SD-OVON: A Semantics-aware Dataset and Benchmark Generation Pipeline for Open-Vocabulary Object Navigation in Dynamic Scenes

Published 24 May 2025 in cs.CV, cs.AI, and cs.RO | (2505.18881v1)

Abstract: We present the Semantics-aware Dataset and Benchmark Generation Pipeline for Open-vocabulary Object Navigation in Dynamic Scenes (SD-OVON). It utilizes pretraining multimodal foundation models to generate infinite unique photo-realistic scene variants that adhere to real-world semantics and daily commonsense for the training and the evaluation of navigation agents, accompanied with a plugin for generating object navigation task episodes compatible to the Habitat simulator. In addition, we offer two pre-generated object navigation task datasets, SD-OVON-3k and SD-OVON-10k, comprising respectively about 3k and 10k episodes of the open-vocabulary object navigation task, derived from the SD-OVON-Scenes dataset with 2.5k photo-realistic scans of real-world environments and the SD-OVON-Objects dataset with 0.9k manually inspected scanned and artist-created manipulatable object models. Unlike prior datasets limited to static environments, SD-OVON covers dynamic scenes and manipulatable objects, facilitating both real-to-sim and sim-to-real robotic applications. This approach enhances the realism of navigation tasks, the training and the evaluation of open-vocabulary object navigation agents in complex settings. To demonstrate the effectiveness of our pipeline and datasets, we propose two baselines and evaluate them along with state-of-the-art baselines on SD-OVON-3k. The datasets, benchmark and source code are publicly available.

Abstract PDF Upgrade to Chat

Summary

Semantics-aware Dataset and Benchmark Generation for Open-Vocabulary Object Navigation

The study presents SD-OVON, an innovative pipeline designed to facilitate the development and evaluation of open-vocabulary object navigation (OVON) agents operating in dynamic real-world settings. Through the integration of state-of-the-art visual-language models (VLMs) and large language models (LLMs), SD-OVON generates endless unique, photo-realistic scene variants that adhere to real-world semantics and commonsense. This approach addresses the limitations of static datasets that fail to account for the ever-changing configurations of real-world environments, where repositioning of everyday objects is a regular occurrence. By doing so, SD-OVON enables the generation of diverse training datasets and realistic benchmarks for navigating complex dynamic environments using open-vocabulary capabilities.

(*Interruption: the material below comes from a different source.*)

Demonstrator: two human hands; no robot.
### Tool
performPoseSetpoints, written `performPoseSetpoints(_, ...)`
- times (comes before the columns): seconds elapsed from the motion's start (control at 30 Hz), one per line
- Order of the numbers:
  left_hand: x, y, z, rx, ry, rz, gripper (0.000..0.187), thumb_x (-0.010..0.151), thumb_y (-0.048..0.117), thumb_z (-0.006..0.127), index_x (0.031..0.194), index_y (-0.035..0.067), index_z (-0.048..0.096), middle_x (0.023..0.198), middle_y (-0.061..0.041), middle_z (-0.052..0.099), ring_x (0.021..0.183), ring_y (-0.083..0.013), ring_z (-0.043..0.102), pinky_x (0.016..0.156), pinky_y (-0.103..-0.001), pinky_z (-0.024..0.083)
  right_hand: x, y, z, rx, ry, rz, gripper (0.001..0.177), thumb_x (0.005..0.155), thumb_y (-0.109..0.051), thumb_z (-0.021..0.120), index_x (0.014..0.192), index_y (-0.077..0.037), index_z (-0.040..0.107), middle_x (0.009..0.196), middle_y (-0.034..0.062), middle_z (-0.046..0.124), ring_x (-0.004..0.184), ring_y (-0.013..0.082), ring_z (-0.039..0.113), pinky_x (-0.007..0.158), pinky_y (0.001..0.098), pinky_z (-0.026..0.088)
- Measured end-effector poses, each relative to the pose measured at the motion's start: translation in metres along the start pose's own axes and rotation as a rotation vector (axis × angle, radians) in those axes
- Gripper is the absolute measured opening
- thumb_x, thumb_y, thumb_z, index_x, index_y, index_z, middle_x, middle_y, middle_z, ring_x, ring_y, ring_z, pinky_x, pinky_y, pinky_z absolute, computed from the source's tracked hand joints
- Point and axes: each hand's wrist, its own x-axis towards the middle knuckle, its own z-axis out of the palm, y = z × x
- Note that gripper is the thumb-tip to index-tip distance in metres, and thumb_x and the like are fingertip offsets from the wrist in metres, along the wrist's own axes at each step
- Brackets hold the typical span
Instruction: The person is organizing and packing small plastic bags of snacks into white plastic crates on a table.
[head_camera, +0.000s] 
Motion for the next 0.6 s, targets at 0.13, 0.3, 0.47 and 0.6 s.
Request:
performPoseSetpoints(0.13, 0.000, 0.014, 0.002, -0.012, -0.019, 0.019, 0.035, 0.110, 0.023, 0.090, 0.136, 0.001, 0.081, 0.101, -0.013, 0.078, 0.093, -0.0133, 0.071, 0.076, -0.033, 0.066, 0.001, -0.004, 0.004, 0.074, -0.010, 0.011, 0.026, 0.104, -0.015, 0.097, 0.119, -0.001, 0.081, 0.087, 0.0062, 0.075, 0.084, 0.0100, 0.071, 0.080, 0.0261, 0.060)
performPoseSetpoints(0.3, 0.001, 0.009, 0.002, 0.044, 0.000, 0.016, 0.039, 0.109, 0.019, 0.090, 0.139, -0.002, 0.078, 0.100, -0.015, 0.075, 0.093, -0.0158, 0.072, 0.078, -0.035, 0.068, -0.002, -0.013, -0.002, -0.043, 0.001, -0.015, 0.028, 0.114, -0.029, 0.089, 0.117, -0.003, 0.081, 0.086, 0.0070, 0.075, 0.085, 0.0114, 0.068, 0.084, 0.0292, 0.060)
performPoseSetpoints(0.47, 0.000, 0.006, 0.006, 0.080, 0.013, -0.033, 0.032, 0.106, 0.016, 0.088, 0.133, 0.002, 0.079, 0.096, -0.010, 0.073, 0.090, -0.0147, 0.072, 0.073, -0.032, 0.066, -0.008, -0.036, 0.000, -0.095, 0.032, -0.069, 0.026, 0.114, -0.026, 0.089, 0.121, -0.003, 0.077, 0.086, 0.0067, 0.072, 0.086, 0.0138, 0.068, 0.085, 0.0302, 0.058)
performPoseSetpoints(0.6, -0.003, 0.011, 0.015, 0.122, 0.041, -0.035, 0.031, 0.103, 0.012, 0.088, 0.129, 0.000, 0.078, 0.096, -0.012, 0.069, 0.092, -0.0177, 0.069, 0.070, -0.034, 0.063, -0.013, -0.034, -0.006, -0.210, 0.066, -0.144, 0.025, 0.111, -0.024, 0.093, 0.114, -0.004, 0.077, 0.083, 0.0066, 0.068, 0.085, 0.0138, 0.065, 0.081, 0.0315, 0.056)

The authors propose two datasets, SD-OVON-3k and SD-OVON-10k, with approximately 3,000 and 10,000 episodes respectively. These datasets are derived from a combination of real-world scans and artist-created object models, consisting of 0.9k manually inspected manipulatable objects, designed for use within a simulated environment via a plugin compatible with the Habitat simulator. These datasets augment the realism of the generated environments and strengthen the capabilities of navigation agents in real-world applications, bridging both the real-to-sim and sim-to-real applications.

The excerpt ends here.